Ik speurde de straat af voordat ik richting het bruine zeil sloop. Ik wilde niet opvallen. Het alom bekende loerende-omaatje-op-drie-hoog zou natuurlijk de politie bellen wanneer ze me door de spiekgaten in haar vitrage voor een motordief aan zou zien. Midden op het zeil lag een plasje regenwater, een poeltje. Misschien dat er soms een vogeltje kwam drinken. Het omaatje zou het weten. Ik keek nogmaals waakzaam in beide richtingen van de stoep en hurkte naast het zeil. Voorzichtig tilde ik het aan een hoekpunt omhoog, als een agent die, net gearriveerd op de plaats delict, een eerste blik op het afgedekte stoffelijk overschot werpt. Het bleek inderdaad een motorfiets. Ik zag het achterwiel en onmiddellijk rook ik een stoere potpourri van rubber, olie en benzine. Dat aroma van het pompstation naast de snelweg. De stoeptegels onder het zeil waren droog en stoffig, alsof het daar nog zomer was. De motor moest er al een tijdje hebben gestaan.

‘Wat zijn we aan het doen?’
Ik liet het zeil los en keek verschrikt op. Een oude man met een rollator als surveillancevoertuig stond pal achter me.
‘Ik-ik…’
Tja, leg dat maar eens uit: dat je alleen even een kijkje onder het zeil wilde nemen. Waarschijnlijk was de politie al onderweg.
‘Ik… ik zoek mijn poes.’
Het was eruit voordat ik het doorhad.
‘Mijn poes Plukje. Ze is vanochtend weggelopen, wit met grijze vlekjes bij de oren – heeft u haar misschien gezien?’
De man dacht even na en schudde zijn hoofd. Hij had mijn fictieve poes niet gezien.
‘Maar misschien is uw poes naar het park gewandeld, daar verderop over de grote weg.’
Mijn arme Plukje, zomaar in haar uppie over de grote boze weg, als dat maar goed is gegaan – dat was ongeveer het gezicht dat ik bij mijn verhaal trok.

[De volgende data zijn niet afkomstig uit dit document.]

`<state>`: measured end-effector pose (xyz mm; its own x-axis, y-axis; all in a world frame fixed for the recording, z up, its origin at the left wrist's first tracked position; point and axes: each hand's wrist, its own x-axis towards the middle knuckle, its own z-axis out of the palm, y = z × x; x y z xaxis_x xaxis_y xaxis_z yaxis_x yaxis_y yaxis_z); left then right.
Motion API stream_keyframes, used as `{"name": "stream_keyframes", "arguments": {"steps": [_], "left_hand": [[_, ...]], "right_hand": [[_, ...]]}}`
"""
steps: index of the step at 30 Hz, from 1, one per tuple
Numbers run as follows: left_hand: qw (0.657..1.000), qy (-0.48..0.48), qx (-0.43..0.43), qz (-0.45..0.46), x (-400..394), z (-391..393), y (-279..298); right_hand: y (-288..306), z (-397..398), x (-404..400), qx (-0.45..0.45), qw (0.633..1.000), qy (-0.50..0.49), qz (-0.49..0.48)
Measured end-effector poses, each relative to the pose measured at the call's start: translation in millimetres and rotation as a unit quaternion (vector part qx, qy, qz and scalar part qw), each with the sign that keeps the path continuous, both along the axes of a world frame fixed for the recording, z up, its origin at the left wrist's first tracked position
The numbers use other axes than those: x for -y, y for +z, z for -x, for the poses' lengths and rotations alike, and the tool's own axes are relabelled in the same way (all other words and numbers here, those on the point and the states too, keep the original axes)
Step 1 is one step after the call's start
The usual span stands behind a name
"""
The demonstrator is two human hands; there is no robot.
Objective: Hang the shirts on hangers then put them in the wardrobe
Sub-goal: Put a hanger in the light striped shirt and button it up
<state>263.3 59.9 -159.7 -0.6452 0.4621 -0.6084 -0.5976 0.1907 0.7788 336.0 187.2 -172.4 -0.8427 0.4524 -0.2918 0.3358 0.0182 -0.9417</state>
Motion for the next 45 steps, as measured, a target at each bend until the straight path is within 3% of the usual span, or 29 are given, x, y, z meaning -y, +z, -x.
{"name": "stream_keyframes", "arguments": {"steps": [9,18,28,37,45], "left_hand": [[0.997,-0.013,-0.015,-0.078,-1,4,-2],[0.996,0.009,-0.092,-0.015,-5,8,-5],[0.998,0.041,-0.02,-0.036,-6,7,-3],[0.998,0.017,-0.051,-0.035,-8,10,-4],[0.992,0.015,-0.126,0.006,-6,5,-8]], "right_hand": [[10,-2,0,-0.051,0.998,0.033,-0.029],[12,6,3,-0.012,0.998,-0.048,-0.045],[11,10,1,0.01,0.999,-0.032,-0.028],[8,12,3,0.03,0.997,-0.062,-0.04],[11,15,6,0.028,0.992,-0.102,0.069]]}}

Toen de man uit het zicht verdween, haalde ik het dekzeil opnieuw omhoog, maar nu met de zwierige panache van een toreador. In één vlotte beweging wierp ik het water van het zeil en legde ik de prachtig glimmende motorfiets bloot. Het was een Honda, die rechtstreeks van de lopende band leek te zijn gerold. De eigenaar was ongetwijfeld iemand die er op zondagmiddagen onder kroop om er eens lekker aan te sleutelen; de bougies schoonmaken, de uitlaat oppoetsen tot zijn of haar glimlach erin verscheen, dat soort werk.

Ik stond het blinkende staaltje techniek te bewonderen toen de oude man opeens met een arm in de lucht om de hoek kwam. Hij en zijn rollator hadden de vaart er flink in. Ik begreep meteen dat ik er gloeiend bij was. Hier redde ik me niet meer uit, met die motor open en bloot naast me. Misschien kende hij de eigenaar zelfs, ongetwijfeld een motorvent met tatoeages en een harde rechtse directe bij wie de oude klikspaan zo zou gaan aanbellen. Hijgend kwam de man naast me tot stilstand. Hij had zojuist een poes gezien, sprak hij opgewonden. Eentje die voldeed aan mijn signalement. Het beest was om de hoek onder een auto gekropen. Ik dekte de motorfiets af en volgde de man naar de Bonairestraat.